The melting of the crystallites of all mcl-PHAs is in a similar temperature range, which is comparable with the melting temperature range of PCL. Low melting temperature is beneficial for melt processing, decreasing polymer degradation and processing costs. The enthalpy of crystal fusion drastically decreased for aged mcl-PHA samples compared with P(3HB), a polymer of the same polyester family (Table 1). These results are not conclusive as to whether mcl-PHAs crystallize to a lower degree as compared to scl-PHAs, since the enthalpies of melting of 100% crystalline mcl-PHAs are not known. However, it has been established that methylene groups in the side chains of polymers decrease the enthalpy of melting of the polymer crystals [32]. A tentative value of the ethylene group contribution to the heat of melting is −0.7 kJ mol−1. Therefore, for P(3HO) with five methylene group in the side chain, they would decrease the enthalpy of melting by 3.5 kJ mol−1 compared with P(3HB). Since the molecular weight of the P(3HO) monomer unit is 142.2 g mol−1, the side chain of P(3HO) should decrease the enthalpy of melting of the fully crystalline polymer by 24.6 J g−1 from 146 J g−1 for P(3HB) [33]. This evaluation indicates that the crystallinity of P(3HO) was around 17%, while P(3HB) was ∼60%. Although some other factors might decrease the enthalpy of melting of 100% crystalline mcl-PHAs, it is unlikely that P(3HO) crystallizes to a similar extend as P(3HB). In line with additive group contribution, the observed enthalpy of melting of P(3HO-co-3HD), and P(3HO-co-3HD-co-3HDD), which contain longer side chains, further decreased when compared with P(3HO).

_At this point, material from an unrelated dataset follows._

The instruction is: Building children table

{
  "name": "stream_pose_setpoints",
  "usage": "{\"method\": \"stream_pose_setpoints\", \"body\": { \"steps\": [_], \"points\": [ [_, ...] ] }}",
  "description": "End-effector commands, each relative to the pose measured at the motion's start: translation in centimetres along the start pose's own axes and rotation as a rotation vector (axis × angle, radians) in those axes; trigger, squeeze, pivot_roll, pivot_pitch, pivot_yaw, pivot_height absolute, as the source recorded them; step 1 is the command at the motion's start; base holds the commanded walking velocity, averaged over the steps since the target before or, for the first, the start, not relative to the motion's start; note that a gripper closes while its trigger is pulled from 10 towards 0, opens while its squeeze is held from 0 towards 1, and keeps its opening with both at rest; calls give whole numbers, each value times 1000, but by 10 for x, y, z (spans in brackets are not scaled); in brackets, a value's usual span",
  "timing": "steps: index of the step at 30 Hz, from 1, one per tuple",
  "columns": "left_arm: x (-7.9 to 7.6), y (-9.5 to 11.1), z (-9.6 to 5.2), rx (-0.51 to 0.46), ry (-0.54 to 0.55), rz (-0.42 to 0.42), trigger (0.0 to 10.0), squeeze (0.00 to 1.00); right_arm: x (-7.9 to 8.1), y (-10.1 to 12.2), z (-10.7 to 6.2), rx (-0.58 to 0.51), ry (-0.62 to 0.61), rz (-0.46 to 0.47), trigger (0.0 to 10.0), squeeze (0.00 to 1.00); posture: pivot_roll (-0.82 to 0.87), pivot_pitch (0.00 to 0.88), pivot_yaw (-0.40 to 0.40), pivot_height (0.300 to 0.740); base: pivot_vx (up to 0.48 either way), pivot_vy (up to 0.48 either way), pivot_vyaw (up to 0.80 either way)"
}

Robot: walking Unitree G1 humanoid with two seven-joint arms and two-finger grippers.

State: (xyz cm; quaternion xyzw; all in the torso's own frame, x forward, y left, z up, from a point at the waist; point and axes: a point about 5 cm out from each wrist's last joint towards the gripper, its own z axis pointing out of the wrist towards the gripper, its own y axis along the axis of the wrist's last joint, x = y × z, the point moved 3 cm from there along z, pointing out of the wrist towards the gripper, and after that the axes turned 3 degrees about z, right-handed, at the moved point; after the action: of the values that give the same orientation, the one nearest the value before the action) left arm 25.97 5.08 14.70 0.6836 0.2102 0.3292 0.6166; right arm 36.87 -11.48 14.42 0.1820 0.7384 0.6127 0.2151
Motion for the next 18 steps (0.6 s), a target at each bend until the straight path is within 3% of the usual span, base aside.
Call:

A large fraction of the amorphous phase in mcl-PHAs and its rubbery state at room temperature are expected to define mechanical properties of these polymers. Figure 2 shows representative stress–strain curves obtained for these polymers in tensile testing.

Figure 2.

Figure 2.

Representative stress–strain curves for mcl-PHAs: P(3HO), P(3HO-co-3HD) and P(3HO-co-3HD-co-3HDD) [24, 27].

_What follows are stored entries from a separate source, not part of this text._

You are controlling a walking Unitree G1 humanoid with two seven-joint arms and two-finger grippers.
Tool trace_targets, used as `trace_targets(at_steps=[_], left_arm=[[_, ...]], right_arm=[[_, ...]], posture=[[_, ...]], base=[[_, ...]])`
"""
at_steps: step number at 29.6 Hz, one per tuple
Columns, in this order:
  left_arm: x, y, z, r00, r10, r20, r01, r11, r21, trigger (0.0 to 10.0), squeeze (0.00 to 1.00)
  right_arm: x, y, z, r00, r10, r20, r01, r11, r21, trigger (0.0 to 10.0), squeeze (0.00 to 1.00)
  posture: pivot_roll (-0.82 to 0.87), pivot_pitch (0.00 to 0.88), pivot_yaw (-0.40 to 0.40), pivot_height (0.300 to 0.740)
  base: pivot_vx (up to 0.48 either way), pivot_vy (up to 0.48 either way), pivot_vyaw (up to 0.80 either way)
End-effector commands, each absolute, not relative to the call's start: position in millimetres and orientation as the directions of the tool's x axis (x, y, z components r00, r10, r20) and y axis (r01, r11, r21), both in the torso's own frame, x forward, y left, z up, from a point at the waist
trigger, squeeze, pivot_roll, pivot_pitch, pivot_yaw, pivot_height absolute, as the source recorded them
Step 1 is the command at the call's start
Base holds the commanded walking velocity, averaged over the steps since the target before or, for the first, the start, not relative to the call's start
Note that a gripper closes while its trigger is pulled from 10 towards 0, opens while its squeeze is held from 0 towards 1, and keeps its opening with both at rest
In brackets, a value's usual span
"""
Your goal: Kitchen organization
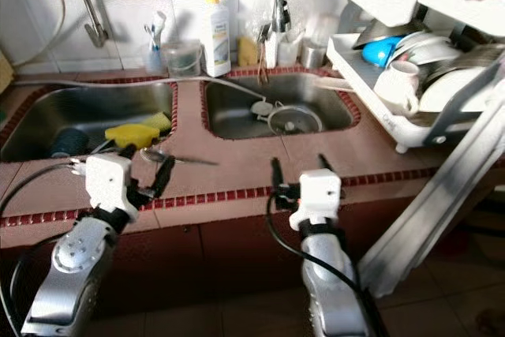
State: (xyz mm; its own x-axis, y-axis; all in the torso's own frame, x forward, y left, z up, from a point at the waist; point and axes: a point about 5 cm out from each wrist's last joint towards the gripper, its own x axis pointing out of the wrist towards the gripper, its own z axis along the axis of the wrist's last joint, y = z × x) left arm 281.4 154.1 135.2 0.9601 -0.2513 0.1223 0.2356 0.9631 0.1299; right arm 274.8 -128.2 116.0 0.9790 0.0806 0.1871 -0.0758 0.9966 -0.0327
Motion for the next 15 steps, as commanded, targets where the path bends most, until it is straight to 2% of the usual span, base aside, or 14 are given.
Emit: trace_targets(at_steps=[1, 6, 8, 15], left_arm=[[281.6, 158.8, 135.9, 0.965, -0.237, 0.116, 0.22, 0.965, 0.144, 10.0, 0.0], [281.9, 158.6, 134.3, 0.967, -0.237, 0.098, 0.223, 0.966, 0.133, 10.0, 0.0], [281.2, 157.1, 134.7, 0.965, -0.242, 0.106, 0.234, 0.969, 0.081, 10.0, 0.0], [283.0, 156.3, 131.3, 0.971, -0.23, 0.064, 0.223, 0.97, 0.098, 10.0, 0.0]], right_arm=[[275.6, -122.3, 121.5, 0.974, 0.097, 0.206, -0.094, 0.995, -0.027, 10.0, 0.0], [275.7, -121.9, 121.3, 0.974, 0.098, 0.204, -0.095, 0.995, -0.026, 10.0, 0.0], [275.3, -122.0, 121.0, 0.974, 0.098, 0.204, -0.095, 0.995, -0.026, 10.0, 0.0], [275.1, -121.9, 120.0, 0.974, 0.105, 0.2, -0.101, 0.994, -0.029, 10.0, 0.0]], posture=[[-0.11, 0.002, 0.0, 0.74], [-0.11, 0.001, 0.0, 0.74], [-0.11, 0.001, 0.0, 0.74], [-0.1, 0.0, -0.006, 0.74]], base=[[0.0, -0.345, 0.0], [0.0, -0.326, 0.0], [0.0, 0.0, 0.0], [0.0, 0.0, 0.0]])
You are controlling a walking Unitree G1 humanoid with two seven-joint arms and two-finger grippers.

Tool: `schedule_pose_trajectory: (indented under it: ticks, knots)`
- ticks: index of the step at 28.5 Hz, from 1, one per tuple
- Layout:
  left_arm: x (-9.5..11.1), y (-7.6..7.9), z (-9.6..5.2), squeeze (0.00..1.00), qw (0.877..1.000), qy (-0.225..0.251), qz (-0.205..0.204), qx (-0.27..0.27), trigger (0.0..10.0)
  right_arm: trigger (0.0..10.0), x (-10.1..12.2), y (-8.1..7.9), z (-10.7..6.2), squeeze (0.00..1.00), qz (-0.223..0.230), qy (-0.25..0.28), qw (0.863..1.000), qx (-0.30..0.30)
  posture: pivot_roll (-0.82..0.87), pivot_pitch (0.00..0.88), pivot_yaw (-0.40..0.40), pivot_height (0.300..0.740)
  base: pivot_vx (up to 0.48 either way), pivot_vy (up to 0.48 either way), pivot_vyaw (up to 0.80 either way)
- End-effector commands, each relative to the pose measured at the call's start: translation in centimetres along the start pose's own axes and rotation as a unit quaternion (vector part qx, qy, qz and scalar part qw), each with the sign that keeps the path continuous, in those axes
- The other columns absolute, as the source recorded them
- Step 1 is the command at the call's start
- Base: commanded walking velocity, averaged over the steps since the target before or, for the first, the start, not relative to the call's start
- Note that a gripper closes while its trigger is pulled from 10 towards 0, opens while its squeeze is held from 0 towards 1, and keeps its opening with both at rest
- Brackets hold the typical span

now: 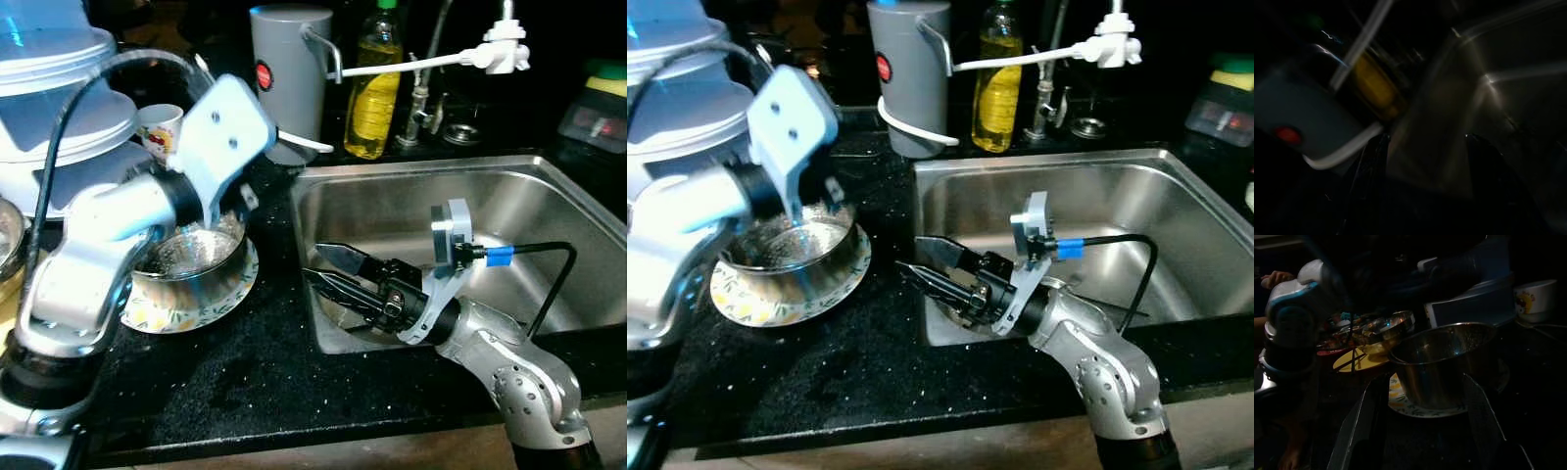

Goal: Kitchen organization

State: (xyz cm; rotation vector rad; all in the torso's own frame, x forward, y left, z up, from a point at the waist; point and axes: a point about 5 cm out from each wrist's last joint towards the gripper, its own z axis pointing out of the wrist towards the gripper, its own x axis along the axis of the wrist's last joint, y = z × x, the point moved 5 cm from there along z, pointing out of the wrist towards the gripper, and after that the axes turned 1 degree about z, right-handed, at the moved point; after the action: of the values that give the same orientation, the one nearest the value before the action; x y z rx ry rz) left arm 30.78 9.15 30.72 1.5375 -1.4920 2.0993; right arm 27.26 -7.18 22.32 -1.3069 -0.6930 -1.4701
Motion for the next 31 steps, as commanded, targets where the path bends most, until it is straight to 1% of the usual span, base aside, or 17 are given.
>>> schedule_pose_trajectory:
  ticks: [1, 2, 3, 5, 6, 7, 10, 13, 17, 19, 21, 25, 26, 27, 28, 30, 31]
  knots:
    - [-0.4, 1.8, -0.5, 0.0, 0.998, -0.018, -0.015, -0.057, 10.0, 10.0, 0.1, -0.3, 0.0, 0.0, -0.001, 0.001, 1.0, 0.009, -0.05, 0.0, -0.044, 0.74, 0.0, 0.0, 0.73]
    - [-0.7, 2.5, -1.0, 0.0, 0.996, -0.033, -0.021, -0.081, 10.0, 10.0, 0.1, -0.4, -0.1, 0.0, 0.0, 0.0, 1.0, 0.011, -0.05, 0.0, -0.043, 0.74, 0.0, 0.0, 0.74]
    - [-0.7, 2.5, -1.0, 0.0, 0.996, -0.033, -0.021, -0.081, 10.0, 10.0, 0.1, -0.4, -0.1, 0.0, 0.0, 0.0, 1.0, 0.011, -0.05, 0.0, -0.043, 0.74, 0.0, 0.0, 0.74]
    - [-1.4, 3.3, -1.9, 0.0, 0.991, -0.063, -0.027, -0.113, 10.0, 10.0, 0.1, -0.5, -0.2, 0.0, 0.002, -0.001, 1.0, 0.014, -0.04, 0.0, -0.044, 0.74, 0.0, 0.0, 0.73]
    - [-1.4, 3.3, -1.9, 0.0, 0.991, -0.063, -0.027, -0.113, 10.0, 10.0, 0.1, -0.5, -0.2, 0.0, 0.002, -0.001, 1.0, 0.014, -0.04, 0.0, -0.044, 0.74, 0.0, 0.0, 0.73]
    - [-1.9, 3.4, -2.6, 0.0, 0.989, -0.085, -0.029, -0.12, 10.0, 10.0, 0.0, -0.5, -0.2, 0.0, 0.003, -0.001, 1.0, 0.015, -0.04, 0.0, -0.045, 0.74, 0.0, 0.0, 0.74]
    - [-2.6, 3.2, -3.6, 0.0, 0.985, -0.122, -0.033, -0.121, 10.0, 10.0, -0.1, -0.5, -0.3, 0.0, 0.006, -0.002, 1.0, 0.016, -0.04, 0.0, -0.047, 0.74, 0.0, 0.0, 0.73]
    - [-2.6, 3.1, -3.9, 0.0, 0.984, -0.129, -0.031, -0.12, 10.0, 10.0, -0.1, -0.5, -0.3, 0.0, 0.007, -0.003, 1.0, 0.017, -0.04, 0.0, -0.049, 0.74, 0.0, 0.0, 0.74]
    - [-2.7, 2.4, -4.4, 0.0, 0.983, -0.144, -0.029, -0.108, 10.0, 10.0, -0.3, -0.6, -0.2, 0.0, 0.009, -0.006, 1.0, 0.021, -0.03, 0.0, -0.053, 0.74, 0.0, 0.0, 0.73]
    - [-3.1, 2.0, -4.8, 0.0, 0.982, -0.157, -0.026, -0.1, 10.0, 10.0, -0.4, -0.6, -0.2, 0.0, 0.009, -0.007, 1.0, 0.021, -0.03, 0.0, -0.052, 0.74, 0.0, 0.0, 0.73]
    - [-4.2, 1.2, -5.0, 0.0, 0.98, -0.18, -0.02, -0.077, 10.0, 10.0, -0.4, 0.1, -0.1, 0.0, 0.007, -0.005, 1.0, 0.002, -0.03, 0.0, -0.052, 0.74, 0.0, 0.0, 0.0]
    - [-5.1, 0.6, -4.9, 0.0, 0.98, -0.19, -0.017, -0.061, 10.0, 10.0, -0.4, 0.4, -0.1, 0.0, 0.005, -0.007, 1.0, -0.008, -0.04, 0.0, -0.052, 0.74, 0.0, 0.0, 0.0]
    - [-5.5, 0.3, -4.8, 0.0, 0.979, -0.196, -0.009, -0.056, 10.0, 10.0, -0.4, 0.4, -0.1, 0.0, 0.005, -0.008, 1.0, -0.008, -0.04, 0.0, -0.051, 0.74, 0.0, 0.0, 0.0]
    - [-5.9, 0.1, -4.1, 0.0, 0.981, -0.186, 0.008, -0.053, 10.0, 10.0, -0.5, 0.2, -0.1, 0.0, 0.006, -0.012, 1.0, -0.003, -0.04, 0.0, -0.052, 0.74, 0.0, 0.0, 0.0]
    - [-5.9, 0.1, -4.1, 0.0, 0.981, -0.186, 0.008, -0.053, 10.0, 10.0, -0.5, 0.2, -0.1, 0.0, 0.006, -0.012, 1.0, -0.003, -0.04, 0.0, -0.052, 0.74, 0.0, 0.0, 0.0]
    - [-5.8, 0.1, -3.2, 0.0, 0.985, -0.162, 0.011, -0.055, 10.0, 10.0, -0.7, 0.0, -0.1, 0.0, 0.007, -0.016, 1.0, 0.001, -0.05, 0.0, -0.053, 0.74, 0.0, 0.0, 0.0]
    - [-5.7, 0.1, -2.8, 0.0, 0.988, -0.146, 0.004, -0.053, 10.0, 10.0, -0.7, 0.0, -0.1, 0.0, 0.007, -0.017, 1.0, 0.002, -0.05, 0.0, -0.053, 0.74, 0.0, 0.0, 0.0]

All mcl-PHAs exhibited S-shaped stress–strain curves and ability to withstand large deformations (Table 2). After a narrow segment of elastic deformation, polymer stiffness gradually decreased. This was followed by a segment where a relatively small increase in stress induced large deformation. And finally, steep increase in stress–strain curves occurred at large deformations, which is characteristic of polymer stiffening with deformation. Such a response to deformation is characteristic for rubbery materials. Table 2 summarizes the mechanical properties of the polyesters. For mcl-PHAs, it contains results of modulus at 100% and 300% deformation (M100 and M300), parameters widely used in industries dealing with rubbers and elastomers. M100/M300 is tensile stresses at deformations of 100% and 300%, respectively. For all mcl-PHAs M300 was higher than M100.

Table 2.

Mechanical properties of polymersa

σU (MPa) E (MPa) M100 (MPa) M300 (MPa) εU (%)
P(3HO) 9.3 ± 0.7 14.1 ± 3.1 1.3 ± 0.15 3.3 ± 0.24 620 ± 30
P(3HD-co-3HO) 13.5 ± 1.1 10.2 ± 0.7 1.3 ± 0.2 3.9 ± 0.18 670 ± 50
P(3HO-co-3HD-co-3HDD) 6.6 ± 0.4 2.0 ± 0.3 0.56 ± 0.06 1.8 ± 0.11 540 ± 20
P(3HB) 21 ± 2 1300 ± 225 n/a n/a 10 ± 1
PLLA 24 ± 1 1200 ± 50 n/a n/a 2 ± 0.5
PCL 12.6 ± 0.5 270 ± 10 n/a n/a 120 ± 70
a

All results from the samples aged at room temperature for 5 weeks.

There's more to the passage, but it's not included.